Recorded data

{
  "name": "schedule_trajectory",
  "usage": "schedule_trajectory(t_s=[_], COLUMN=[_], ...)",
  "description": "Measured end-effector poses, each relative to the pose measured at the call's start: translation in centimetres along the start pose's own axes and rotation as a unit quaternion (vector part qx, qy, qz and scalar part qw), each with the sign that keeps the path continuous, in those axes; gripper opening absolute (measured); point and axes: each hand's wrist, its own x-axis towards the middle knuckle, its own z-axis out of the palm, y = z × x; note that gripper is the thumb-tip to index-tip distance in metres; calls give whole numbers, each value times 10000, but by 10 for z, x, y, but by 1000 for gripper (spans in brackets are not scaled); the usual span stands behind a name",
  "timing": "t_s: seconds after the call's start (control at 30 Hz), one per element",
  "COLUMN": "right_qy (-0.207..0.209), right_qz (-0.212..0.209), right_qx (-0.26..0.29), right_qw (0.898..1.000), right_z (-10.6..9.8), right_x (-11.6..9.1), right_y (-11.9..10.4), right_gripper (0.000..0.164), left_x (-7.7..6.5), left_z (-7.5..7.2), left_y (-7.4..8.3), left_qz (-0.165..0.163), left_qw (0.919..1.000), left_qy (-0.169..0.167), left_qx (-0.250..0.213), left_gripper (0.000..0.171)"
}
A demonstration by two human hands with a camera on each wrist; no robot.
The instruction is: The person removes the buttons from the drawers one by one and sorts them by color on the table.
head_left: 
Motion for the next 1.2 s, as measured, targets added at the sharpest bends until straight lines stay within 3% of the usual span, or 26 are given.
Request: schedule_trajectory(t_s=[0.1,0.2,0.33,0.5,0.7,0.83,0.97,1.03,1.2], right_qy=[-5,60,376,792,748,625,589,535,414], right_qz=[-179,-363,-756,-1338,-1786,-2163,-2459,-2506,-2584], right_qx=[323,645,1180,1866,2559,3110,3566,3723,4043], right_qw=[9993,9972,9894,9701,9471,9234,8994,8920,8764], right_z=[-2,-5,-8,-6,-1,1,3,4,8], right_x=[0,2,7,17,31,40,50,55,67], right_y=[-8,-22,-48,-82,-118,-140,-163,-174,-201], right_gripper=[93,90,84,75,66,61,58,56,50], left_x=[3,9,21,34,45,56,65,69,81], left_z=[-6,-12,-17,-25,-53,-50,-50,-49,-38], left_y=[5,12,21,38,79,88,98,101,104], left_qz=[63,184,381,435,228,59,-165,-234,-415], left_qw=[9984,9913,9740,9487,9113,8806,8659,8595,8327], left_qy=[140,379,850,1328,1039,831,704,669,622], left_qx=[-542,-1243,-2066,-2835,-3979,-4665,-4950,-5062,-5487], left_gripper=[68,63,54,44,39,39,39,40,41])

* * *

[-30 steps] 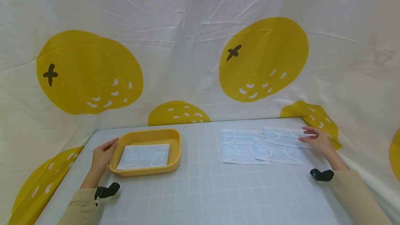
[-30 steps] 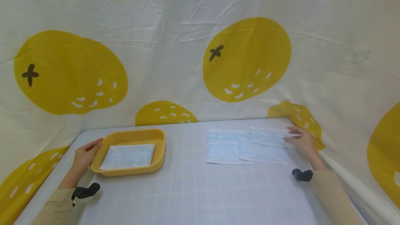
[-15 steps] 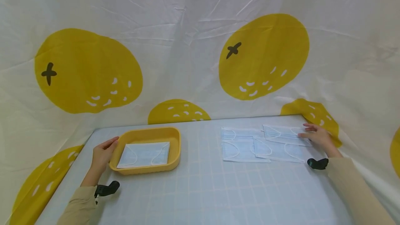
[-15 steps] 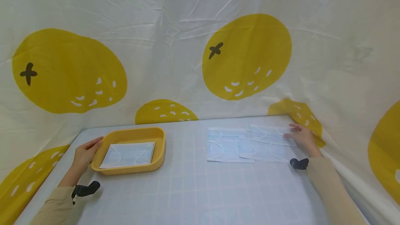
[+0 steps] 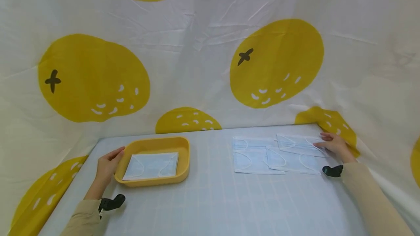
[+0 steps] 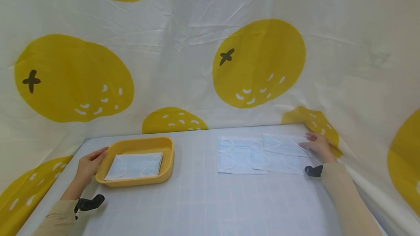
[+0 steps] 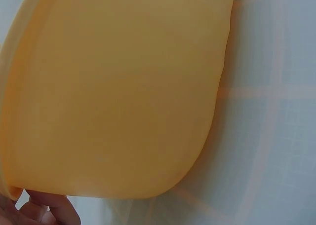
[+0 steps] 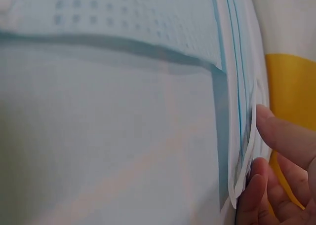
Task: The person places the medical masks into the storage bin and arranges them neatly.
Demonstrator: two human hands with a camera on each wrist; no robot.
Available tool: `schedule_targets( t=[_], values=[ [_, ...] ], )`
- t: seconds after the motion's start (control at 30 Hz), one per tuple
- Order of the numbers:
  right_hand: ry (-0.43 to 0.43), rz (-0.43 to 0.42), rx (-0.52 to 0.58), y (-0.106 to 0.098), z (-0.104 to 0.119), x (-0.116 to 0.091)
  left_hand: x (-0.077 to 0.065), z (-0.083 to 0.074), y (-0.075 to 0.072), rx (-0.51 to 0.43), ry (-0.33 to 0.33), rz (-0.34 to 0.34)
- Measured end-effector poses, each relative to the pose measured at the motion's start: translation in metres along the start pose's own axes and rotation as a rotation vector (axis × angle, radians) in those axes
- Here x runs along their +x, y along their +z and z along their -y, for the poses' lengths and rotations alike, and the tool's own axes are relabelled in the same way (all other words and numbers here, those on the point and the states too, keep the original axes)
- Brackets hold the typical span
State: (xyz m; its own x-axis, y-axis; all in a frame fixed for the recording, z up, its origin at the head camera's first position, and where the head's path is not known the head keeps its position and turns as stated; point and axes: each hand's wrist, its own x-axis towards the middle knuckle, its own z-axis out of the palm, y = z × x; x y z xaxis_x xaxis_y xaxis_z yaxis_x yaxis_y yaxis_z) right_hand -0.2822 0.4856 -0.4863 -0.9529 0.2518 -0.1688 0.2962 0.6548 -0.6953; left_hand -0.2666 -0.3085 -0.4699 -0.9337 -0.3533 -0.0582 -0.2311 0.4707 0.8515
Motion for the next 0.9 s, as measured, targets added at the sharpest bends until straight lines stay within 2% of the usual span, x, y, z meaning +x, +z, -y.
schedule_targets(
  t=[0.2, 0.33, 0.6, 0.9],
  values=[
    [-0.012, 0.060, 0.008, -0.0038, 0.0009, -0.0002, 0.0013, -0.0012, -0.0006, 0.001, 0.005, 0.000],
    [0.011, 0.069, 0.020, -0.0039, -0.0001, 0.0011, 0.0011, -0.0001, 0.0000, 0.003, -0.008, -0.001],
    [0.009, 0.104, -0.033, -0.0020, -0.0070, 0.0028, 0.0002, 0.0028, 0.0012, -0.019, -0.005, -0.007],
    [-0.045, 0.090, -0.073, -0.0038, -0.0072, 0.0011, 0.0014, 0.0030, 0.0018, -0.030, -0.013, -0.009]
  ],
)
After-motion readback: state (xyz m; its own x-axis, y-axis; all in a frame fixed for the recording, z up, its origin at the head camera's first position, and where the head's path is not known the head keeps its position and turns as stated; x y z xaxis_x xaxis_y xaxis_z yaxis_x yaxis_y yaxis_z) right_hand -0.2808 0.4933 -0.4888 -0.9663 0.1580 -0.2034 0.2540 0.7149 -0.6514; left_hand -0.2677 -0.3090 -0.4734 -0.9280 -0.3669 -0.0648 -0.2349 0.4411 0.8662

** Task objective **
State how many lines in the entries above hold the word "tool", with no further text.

** Exercise result **
2